Copy out each line of the listing that has the word "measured" in it.
-- Data extract follows --
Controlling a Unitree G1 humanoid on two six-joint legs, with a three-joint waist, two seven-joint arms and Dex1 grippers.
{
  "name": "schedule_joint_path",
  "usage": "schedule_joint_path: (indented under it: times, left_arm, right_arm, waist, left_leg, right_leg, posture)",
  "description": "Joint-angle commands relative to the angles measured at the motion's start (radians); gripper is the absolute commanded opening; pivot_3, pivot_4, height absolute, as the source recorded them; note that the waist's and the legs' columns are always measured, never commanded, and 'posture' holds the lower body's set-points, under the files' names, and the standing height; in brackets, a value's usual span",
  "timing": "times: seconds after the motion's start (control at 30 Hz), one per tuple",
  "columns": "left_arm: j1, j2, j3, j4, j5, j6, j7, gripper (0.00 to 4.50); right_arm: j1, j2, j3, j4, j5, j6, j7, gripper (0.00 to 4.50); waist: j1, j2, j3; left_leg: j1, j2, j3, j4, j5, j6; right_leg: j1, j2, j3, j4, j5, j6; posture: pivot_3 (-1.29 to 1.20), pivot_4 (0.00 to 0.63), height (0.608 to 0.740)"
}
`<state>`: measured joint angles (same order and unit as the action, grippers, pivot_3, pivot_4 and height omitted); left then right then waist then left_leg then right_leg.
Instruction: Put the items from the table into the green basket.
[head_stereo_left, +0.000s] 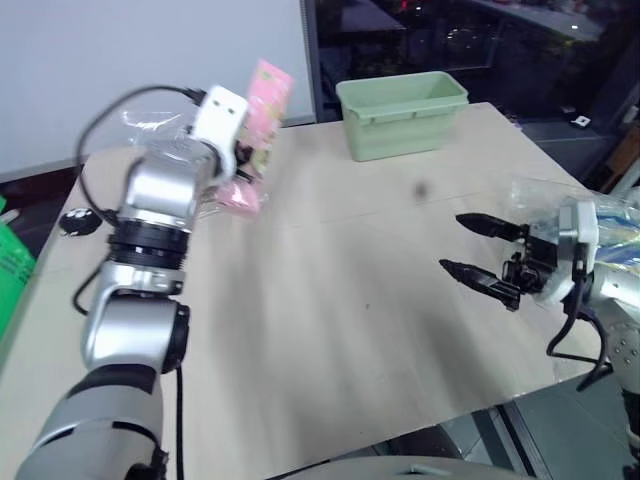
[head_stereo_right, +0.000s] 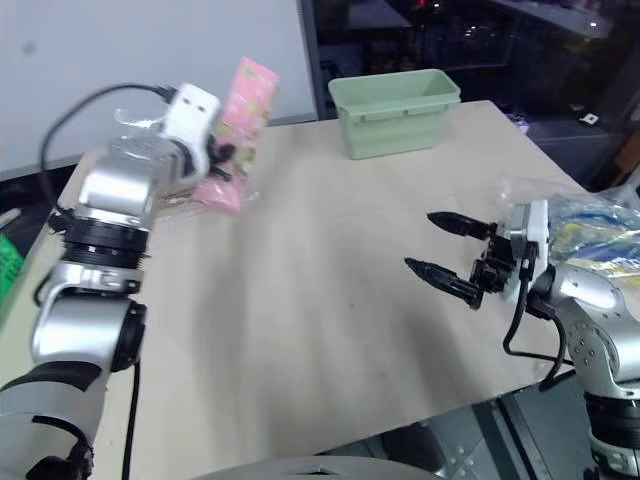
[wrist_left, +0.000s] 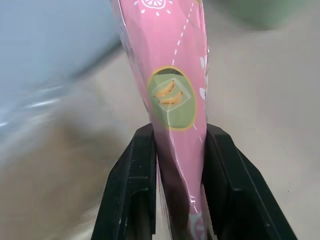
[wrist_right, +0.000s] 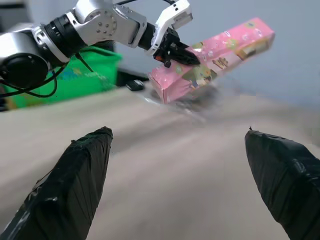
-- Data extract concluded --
*Solved problem*:
  "description": "Joint-angle commands relative to the angles measured at the motion's start (radians); gripper is the absolute commanded opening; pivot_3, pivot_4, height absolute, as the source recorded them; note that the waist's and the legs' columns are always measured, never commanded, and 'posture' holds the lower body's set-points, under the files' names, and the standing height; in brackets, a value's usual span",
`<state>`: measured joint angles (same order and unit as the action, grippers, pivot_3, pivot_4 and height omitted); left then right then waist then left_leg then right_leg.

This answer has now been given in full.